Grounded is being turned into a TV series. A new report from Deadline confirms the series will be adapted by Star Wars: Clone Wars writer Brent Friedman, who’s also writing the Earthworm Jim TV adaptation.

According to the report, Friedman will be working alongside Brien Goodrich, who previously worked on the Halo video games. Obsidian and Xbox will be partnering with Waterproof Studios/SC Productions, Kinetic Media, and Bardel Entertainment to bring Grounded from PC and consoles to TV.

Related: Obsidian Interview: Grounded Major Update, Ending Early Access, And Empowering The Community To Help Shape The Future

The series will follow four school friends that get shrunken down to just two inches tall during the summer before their first year of high school. The shrinking technology underlies "a vast corporate conspiracy threatening their entire town," but just like the game, the four schoolmates will be more immediately concerned with survival in a backyard that’s suddenly full of hostile predators.

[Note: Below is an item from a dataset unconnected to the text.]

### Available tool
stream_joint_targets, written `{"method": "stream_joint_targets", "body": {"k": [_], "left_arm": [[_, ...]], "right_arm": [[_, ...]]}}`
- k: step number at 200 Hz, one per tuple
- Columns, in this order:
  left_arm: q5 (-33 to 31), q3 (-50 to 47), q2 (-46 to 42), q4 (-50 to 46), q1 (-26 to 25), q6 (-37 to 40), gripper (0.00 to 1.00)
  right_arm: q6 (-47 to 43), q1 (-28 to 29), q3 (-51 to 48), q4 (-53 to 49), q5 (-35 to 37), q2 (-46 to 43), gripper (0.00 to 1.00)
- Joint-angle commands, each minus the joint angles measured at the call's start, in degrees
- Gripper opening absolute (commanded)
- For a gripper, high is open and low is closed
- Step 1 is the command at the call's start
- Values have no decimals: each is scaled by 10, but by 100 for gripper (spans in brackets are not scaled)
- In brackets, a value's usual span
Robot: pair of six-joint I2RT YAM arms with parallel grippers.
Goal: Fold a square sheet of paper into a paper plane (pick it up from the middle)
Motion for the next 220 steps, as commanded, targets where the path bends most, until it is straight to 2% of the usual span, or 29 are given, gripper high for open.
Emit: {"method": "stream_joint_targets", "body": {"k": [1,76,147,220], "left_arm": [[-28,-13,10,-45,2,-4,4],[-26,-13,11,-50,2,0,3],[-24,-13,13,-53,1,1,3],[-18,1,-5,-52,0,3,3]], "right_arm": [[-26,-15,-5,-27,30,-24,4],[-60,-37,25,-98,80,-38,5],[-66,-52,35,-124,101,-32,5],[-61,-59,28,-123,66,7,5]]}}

Grounded the game first arrived in Xbox’s early access program back in 2020. Players create a custom character before starting their survival journey in an enormous backyard filled with insects--some benign, but many others deadly. Bees, ants, ladybugs, and the dreaded wolf spider can spell the end of shrunken players that haven’t adequately armed themselves with spears, bows, and armor made from the exoskeletons of defeated arthropods.

"We couldn’t be more excited about diving into the whimsical universe of Grounded. This partnership will be one of great collaboration, expanding on an already wonderful journey of exploration and adventure," said Bardel Entertainment CEO Tina Chow in a statement.

No timeframe was provided for the series, but Grounded fans will be happy to know that the game will finally exit early access in September. The official release update will add more armor and weapon recipes, a giant mantis boss fight in a newly unlocked area of the backyard, and expanded story elements that finally explain just what shrunk the kids.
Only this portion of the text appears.